WORK ITEM ▸
Please give again, word for word, the line that contains "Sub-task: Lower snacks" and every line after it to the end of the data, with no other lines.
━━━━━━━━━━━━━━━━━━━━━━━━━━━━━━
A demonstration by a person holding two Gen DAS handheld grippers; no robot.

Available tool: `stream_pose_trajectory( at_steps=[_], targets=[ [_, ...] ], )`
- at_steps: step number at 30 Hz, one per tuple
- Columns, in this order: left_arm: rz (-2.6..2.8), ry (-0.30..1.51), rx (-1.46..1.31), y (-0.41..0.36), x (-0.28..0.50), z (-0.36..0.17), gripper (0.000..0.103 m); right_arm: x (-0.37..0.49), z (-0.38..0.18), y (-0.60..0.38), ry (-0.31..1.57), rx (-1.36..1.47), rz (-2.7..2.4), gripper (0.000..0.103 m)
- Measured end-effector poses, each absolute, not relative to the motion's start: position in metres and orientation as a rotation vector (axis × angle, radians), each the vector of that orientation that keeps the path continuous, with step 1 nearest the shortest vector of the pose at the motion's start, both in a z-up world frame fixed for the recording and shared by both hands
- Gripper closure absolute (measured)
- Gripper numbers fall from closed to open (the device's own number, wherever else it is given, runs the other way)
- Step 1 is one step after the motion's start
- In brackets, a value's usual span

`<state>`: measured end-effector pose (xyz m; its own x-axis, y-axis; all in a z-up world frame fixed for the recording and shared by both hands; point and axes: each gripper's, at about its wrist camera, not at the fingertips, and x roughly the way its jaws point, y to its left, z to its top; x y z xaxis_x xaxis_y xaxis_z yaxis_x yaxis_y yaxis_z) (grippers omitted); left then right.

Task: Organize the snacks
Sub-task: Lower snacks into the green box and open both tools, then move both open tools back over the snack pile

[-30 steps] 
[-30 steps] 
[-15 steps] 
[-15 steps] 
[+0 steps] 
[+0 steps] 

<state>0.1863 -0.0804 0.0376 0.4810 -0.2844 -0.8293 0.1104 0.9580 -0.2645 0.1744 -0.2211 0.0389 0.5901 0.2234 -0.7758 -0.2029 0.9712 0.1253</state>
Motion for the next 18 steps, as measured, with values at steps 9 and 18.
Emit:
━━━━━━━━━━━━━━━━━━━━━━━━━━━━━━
RESULT OF THIS TASK ▸
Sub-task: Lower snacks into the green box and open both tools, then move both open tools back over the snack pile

[-30 steps] 
[-30 steps] 
[-15 steps] 
[-15 steps] 
[+0 steps] 
[+0 steps] 

<state>0.1863 -0.0804 0.0376 0.4810 -0.2844 -0.8293 0.1104 0.9580 -0.2645 0.1744 -0.2211 0.0389 0.5901 0.2234 -0.7758 -0.2029 0.9712 0.1253</state>
Motion for the next 18 steps, as measured, with values at steps 9 and 18.
Emit:

This concludes the exercise.